▶ [What you will do]
From the entries below, return every line that includes the word "gripper".

Data extracted from a collection:

☆ ☆ ☆ ☆ ☆

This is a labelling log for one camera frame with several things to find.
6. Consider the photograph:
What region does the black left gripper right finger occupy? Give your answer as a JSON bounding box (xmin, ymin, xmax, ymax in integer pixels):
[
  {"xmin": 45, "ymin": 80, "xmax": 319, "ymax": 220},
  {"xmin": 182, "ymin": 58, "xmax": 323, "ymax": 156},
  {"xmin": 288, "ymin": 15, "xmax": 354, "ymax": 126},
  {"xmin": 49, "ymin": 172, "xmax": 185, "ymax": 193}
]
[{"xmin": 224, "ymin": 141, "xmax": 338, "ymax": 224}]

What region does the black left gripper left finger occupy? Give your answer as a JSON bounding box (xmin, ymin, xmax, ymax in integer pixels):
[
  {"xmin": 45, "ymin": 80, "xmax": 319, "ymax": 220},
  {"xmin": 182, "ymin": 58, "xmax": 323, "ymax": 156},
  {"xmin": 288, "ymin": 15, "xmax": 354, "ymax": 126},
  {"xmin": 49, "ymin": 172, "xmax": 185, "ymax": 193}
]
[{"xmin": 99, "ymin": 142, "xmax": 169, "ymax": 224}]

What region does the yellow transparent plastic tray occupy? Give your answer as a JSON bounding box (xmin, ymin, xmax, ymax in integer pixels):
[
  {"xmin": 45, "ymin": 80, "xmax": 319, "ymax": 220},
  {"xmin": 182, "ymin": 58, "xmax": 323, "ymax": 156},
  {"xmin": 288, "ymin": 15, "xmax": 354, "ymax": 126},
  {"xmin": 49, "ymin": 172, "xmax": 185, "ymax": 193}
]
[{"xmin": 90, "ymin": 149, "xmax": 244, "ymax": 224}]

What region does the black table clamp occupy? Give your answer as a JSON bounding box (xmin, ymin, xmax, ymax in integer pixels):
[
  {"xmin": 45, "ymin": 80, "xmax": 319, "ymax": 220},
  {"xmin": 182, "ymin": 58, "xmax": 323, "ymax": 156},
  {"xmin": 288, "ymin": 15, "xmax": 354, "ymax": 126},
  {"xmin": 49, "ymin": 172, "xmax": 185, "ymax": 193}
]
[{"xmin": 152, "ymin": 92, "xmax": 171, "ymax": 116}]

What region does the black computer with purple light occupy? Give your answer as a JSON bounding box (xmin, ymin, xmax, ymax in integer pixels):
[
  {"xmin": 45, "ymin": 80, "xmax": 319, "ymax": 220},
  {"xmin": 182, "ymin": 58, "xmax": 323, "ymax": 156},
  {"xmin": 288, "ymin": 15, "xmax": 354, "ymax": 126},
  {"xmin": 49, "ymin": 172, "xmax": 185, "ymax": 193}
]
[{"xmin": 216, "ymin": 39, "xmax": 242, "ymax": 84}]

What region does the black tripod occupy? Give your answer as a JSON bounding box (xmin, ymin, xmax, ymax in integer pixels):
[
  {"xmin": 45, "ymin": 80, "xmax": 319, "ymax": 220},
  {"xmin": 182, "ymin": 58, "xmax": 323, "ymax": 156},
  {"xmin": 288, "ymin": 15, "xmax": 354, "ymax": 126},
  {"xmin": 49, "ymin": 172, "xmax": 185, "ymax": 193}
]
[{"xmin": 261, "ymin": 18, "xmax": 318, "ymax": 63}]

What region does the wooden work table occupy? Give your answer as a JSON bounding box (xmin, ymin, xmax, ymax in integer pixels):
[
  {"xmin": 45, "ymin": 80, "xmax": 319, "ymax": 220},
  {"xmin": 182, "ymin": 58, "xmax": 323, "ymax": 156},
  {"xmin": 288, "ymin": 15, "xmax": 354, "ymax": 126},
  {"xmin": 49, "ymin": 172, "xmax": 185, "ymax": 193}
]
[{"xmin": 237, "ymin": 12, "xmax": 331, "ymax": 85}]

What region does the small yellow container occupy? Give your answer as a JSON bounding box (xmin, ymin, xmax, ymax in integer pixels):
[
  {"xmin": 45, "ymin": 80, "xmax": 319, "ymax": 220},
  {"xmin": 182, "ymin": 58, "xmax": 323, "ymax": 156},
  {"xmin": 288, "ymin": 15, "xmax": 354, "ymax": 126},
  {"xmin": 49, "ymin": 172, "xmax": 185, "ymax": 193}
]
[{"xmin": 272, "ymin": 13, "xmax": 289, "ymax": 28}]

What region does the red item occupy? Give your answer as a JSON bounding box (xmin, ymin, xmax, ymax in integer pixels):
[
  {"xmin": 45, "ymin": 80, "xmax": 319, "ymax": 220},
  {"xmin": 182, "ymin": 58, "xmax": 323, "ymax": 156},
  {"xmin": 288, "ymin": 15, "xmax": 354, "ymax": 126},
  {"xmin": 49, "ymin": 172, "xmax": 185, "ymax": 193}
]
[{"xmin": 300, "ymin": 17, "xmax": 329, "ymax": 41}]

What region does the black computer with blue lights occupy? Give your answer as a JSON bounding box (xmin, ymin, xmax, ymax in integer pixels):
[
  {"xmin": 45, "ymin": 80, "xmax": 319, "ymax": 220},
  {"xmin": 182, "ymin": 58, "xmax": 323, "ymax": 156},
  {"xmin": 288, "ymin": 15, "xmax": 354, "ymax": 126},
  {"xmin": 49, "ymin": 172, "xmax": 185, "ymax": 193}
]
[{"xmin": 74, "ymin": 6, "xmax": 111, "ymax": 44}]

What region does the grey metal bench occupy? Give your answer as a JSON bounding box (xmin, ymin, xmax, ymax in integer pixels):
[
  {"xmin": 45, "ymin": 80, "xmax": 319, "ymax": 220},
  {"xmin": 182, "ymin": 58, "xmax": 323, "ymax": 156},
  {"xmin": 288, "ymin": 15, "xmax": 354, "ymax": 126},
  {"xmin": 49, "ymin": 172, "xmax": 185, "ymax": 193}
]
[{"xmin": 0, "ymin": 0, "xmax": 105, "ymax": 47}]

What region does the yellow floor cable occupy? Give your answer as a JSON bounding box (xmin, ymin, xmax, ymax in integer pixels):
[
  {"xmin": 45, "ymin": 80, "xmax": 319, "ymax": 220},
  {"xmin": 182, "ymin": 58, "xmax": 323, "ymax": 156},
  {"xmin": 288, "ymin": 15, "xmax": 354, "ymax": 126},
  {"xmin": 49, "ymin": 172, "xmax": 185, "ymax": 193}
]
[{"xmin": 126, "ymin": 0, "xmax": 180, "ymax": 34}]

☆ ☆ ☆ ☆ ☆

▶ [Exercise answer]
What region does the black left gripper right finger occupy? Give your answer as a JSON bounding box (xmin, ymin, xmax, ymax in integer pixels):
What region does the black left gripper left finger occupy? Give your answer as a JSON bounding box (xmin, ymin, xmax, ymax in integer pixels):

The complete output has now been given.